扉の向こう側から俺が手を伸ばし、呆然としているシルフィアの腕を引いて、無理やり扉の裏側へと引きずり込んだ。

「は、はぁっ!? な、何が起きたのですか……!? あの、神々が定めた絶対の封印が……ただの壺が砕けた音と共に……!」

シルフィアは、割れた壺の破片と、無傷の扉を交互に見つめ、ガタガタと震え出した。

「(……そうか。真理の扉は、『魂の重さ』を量るもの。しかし主様は、ただの土塊(壺)を砕くことで、システムにこう告げたのだ。『神の定めた真理など、この脆い壺ほどの価値もない』と……!)」

シルフィアの中で、神への信仰は完全に崩れ去り、目の前のフライパン男への絶対的な盲信へと置き換わっていた。

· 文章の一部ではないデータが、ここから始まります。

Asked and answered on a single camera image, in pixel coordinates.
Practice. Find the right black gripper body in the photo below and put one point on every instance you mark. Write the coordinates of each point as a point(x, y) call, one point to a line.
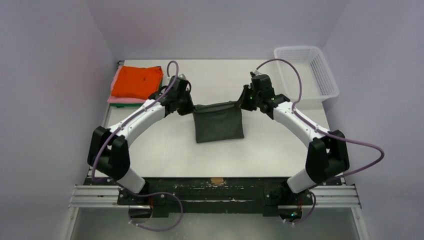
point(247, 101)

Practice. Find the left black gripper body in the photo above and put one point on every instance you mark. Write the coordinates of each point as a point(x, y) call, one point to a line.
point(185, 106)

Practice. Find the dark grey t-shirt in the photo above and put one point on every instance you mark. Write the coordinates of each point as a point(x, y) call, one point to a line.
point(218, 122)

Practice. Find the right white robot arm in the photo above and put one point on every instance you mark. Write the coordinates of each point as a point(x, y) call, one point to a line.
point(326, 157)

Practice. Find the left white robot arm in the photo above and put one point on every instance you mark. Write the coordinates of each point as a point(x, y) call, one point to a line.
point(109, 147)

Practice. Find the white plastic basket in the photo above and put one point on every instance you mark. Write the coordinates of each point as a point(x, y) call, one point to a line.
point(317, 80)

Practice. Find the folded green t-shirt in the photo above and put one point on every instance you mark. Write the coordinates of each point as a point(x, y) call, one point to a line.
point(126, 105)

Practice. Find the brown tape piece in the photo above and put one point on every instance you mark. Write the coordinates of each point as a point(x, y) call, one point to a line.
point(216, 181)

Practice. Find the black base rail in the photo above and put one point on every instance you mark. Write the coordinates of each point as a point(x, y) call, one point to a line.
point(266, 196)

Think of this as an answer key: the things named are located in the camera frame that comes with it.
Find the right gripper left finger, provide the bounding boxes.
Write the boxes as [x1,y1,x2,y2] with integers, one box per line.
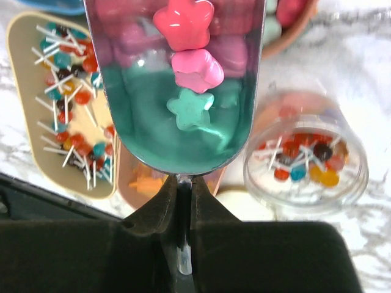
[1,178,177,292]

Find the beige tray round lollipops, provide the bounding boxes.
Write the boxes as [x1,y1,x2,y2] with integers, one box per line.
[7,12,117,199]

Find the gold jar lid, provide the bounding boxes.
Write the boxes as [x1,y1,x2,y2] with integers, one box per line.
[216,190,275,222]

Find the metal candy scoop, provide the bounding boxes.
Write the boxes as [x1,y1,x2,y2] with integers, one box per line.
[82,0,267,275]

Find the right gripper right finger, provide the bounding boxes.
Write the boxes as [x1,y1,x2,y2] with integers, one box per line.
[190,178,362,292]

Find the blue tray swirl lollipops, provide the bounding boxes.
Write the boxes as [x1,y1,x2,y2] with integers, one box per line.
[19,0,85,16]

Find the clear plastic jar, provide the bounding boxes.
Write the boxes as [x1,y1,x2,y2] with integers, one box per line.
[243,90,369,213]

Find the pink tray star candies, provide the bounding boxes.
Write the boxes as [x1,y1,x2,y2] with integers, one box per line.
[262,0,318,59]

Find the pink tray popsicle candies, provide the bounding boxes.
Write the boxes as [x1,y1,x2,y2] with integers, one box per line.
[117,143,227,211]

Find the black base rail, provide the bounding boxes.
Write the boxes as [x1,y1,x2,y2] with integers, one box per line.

「主様……。あなたは、神が数千年かけて築いたルールを、あえて最も取るに足らない『日用品(壺)』で破壊することで、神への最大の侮辱……いや、抗いを示されたのですね」

「ん? まあ、壺が一番当たり判定がデカくて使いやすいんだよ。さあ、どんどん登るぞ。ここは敵のレベルが高すぎて、かすっただけで死ぬからな」

俺はシルフィアの壮大な勘違いを放置したまま、頭のフライパンをカンッと鳴らし、レベル90の魔物たちが徘徊する深淵の迷宮を、後ろ向きのカニ歩きで爆走し始めた。

世界を崩壊から救うための、あるいは世界をバグで破壊し尽くすための、長大なる地下ダンジョンRTAが幕を開けたのだ。